Work order:
Each line of the material that mentions the word "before" is to be copied.

Provided information:
•••••
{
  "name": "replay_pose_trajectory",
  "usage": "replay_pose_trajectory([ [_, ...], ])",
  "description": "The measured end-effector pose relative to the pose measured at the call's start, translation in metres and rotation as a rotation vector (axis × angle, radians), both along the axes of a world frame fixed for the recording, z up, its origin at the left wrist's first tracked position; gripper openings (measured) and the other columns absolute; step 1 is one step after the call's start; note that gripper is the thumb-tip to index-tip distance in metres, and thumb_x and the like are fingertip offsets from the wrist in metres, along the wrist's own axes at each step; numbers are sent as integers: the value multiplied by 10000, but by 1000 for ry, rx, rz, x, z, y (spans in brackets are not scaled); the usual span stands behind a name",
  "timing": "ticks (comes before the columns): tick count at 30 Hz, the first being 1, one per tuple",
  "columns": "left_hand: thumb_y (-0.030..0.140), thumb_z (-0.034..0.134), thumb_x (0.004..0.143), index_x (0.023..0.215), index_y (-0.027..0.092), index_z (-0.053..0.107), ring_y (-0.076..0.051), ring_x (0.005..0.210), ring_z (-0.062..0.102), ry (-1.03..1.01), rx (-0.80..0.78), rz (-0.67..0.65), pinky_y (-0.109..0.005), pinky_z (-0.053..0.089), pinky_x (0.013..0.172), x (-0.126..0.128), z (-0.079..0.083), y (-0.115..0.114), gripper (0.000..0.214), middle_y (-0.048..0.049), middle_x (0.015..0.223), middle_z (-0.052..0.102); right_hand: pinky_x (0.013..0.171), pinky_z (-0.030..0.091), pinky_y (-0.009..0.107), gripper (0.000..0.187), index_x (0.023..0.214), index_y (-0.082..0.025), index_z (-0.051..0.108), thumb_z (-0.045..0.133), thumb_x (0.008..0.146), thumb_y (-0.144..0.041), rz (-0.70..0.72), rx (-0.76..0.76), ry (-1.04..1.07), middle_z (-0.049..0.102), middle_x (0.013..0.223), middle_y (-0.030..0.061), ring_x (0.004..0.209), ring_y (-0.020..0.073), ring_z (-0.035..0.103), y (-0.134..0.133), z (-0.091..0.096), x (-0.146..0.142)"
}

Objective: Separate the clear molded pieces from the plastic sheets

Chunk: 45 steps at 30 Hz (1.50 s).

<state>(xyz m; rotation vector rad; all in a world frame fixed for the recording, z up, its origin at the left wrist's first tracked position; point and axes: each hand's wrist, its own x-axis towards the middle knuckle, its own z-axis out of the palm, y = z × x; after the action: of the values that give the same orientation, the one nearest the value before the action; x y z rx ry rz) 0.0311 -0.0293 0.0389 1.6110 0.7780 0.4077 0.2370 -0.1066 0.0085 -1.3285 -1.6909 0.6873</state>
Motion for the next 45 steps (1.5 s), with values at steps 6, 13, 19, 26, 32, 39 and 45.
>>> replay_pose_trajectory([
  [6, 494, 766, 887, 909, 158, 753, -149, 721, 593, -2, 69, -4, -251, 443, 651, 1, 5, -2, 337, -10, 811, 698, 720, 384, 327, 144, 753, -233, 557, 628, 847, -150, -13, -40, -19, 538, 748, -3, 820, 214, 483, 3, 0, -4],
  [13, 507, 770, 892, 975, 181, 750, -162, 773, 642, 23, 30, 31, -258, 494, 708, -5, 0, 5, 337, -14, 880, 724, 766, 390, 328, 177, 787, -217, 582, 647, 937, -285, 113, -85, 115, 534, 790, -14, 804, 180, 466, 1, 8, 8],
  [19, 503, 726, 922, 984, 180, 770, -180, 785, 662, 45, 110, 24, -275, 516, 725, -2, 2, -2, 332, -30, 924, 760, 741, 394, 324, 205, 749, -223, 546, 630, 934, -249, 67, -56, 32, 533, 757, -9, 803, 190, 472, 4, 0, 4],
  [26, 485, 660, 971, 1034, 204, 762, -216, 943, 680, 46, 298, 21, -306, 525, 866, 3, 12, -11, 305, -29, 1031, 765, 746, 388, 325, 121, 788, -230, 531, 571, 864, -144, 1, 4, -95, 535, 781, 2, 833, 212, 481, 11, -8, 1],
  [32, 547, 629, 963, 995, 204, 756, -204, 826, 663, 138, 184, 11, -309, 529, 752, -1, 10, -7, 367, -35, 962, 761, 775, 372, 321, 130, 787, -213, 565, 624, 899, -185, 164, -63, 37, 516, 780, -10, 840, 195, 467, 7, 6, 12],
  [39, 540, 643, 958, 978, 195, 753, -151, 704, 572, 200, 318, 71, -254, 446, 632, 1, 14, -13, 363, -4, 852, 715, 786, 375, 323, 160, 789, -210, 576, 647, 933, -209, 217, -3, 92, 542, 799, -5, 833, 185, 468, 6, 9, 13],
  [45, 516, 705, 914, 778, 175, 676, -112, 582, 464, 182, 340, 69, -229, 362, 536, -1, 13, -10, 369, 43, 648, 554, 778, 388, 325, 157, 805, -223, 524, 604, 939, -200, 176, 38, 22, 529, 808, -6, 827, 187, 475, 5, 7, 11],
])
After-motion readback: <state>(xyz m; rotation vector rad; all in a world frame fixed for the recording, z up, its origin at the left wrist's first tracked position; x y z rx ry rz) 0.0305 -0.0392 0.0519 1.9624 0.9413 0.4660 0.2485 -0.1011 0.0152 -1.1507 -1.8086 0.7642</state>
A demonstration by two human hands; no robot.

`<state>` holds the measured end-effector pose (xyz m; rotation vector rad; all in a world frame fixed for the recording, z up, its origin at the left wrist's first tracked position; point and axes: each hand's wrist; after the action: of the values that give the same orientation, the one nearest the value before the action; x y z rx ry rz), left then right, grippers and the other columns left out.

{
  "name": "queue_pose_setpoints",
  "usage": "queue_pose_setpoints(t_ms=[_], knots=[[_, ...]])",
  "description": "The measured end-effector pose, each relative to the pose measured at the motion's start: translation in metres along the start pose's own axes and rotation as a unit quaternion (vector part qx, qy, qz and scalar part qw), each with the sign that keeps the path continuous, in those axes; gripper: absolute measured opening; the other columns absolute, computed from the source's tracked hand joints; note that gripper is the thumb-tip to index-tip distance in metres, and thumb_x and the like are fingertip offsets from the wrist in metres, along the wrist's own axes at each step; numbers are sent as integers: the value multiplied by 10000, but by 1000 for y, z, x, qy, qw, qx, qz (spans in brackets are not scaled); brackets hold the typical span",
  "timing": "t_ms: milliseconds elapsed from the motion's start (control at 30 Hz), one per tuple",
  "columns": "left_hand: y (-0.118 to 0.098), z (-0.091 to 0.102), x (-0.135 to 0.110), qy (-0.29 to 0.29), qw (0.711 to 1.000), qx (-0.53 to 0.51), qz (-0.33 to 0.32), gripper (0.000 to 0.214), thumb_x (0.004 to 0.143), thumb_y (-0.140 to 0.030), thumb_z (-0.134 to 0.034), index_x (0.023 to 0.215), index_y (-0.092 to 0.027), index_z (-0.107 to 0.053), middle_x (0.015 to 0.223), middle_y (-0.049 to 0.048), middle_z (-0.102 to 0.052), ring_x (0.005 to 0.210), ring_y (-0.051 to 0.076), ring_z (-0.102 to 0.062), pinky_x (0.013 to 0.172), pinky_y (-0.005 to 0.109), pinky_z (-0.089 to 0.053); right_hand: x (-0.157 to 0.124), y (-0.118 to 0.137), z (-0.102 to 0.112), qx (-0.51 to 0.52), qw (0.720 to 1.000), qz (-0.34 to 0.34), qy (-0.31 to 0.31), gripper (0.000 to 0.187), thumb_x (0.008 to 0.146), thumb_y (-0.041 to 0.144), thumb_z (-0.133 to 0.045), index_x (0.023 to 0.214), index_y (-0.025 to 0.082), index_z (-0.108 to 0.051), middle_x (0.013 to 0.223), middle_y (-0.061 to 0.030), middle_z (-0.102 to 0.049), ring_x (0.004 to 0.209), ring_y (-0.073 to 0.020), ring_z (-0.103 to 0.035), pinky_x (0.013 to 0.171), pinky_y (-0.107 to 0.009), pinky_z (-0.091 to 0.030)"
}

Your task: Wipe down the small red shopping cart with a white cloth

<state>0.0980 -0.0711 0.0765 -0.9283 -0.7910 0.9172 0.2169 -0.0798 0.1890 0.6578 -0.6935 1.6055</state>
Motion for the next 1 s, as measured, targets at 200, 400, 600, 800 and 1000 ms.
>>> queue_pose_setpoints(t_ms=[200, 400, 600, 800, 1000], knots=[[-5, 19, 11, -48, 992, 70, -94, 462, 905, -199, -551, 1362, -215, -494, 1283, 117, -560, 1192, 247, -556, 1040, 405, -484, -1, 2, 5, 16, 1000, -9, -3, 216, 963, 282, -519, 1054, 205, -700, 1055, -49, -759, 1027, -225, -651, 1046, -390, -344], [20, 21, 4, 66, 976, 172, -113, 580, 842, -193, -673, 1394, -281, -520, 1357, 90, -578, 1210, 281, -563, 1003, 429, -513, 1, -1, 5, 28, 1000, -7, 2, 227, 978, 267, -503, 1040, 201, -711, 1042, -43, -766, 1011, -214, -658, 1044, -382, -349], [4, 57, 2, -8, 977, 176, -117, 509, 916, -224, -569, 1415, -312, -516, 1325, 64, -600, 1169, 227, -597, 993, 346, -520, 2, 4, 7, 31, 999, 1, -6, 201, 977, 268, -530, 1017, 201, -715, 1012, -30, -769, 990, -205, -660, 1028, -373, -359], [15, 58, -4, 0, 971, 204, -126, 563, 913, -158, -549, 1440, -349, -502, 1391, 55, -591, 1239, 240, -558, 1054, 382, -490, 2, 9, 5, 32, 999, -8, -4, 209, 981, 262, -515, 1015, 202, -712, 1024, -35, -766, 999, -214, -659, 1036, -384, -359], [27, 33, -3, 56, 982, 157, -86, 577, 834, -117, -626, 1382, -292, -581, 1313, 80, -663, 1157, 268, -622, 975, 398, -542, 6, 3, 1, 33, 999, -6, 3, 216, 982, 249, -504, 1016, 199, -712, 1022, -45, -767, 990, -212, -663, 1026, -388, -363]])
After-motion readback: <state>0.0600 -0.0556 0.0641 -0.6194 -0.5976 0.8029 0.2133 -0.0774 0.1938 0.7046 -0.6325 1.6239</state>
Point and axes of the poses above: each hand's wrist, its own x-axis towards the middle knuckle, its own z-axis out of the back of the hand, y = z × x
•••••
Answer to this task:
  "timing": "ticks (comes before the columns): tick count at 30 Hz, the first being 1, one per tuple",
<state>(xyz m; rotation vector rad; all in a world frame fixed for the recording, z up, its origin at the left wrist's first tracked position; point and axes: each hand's wrist, its own x-axis towards the middle knuckle, its own z-axis out of the palm, y = z × x; after the action: of the values that give the same orientation, the one nearest the value before the action; x y z rx ry rz) 0.0311 -0.0293 0.0389 1.6110 0.7780 0.4077 0.2370 -0.1066 0.0085 -1.3285 -1.6909 0.6873</state>
`<state>` holds the measured end-effector pose (xyz m; rotation vector rad; all in a world frame fixed for the recording, z up, its origin at the left wrist's first tracked position; point and axes: each hand's wrist; after the action: of the values that give the same orientation, the one nearest the value before the action; x y z rx ry rz), left then right, grippers and the other columns left out.

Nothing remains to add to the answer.